▸ **RECORDED DATA**:
########
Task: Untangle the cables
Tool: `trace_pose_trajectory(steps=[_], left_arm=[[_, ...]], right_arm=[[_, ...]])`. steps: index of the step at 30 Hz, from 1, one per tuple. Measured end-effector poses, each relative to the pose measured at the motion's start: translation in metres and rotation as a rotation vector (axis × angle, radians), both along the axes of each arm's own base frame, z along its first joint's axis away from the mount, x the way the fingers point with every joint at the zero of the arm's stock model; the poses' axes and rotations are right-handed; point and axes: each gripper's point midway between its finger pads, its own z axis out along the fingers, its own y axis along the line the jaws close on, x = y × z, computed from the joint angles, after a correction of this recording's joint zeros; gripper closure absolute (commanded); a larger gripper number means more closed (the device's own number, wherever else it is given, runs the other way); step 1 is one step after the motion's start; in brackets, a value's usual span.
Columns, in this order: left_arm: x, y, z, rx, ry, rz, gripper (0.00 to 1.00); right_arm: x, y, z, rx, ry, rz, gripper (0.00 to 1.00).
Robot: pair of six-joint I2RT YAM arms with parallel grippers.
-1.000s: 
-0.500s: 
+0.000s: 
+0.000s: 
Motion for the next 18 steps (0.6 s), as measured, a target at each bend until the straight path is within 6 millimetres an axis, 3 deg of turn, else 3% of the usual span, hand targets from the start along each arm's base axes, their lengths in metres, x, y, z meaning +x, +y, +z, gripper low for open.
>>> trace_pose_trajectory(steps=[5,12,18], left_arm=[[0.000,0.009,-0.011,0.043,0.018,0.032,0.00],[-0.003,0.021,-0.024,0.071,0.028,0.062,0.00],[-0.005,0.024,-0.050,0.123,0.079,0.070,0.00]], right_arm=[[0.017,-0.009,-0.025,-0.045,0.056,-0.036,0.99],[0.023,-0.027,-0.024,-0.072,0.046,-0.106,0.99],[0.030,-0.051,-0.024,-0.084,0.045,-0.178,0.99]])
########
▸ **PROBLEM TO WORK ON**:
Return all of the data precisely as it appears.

▸ **WRITTEN SOLUTION**:
Task: Untangle the cables
Tool: `trace_pose_trajectory(steps=[_], left_arm=[[_, ...]], right_arm=[[_, ...]])`. steps: index of the step at 30 Hz, from 1, one per tuple. Measured end-effector poses, each relative to the pose measured at the motion's start: translation in metres and rotation as a rotation vector (axis × angle, radians), both along the axes of each arm's own base frame, z along its first joint's axis away from the mount, x the way the fingers point with every joint at the zero of the arm's stock model; the poses' axes and rotations are right-handed; point and axes: each gripper's point midway between its finger pads, its own z axis out along the fingers, its own y axis along the line the jaws close on, x = y × z, computed from the joint angles, after a correction of this recording's joint zeros; gripper closure absolute (commanded); a larger gripper number means more closed (the device's own number, wherever else it is given, runs the other way); step 1 is one step after the motion's start; in brackets, a value's usual span.
Columns, in this order: left_arm: x, y, z, rx, ry, rz, gripper (0.00 to 1.00); right_arm: x, y, z, rx, ry, rz, gripper (0.00 to 1.00).
Robot: pair of six-joint I2RT YAM arms with parallel grippers.
-1.000s: 
-0.500s: 
+0.000s: 
+0.000s: 
Motion for the next 18 steps (0.6 s), as measured, a target at each bend until the straight path is within 6 millimetres an axis, 3 deg of turn, else 3% of the usual span, hand targets from the start along each arm's base axes, their lengths in metres, x, y, z meaning +x, +y, +z, gripper low for open.
>>> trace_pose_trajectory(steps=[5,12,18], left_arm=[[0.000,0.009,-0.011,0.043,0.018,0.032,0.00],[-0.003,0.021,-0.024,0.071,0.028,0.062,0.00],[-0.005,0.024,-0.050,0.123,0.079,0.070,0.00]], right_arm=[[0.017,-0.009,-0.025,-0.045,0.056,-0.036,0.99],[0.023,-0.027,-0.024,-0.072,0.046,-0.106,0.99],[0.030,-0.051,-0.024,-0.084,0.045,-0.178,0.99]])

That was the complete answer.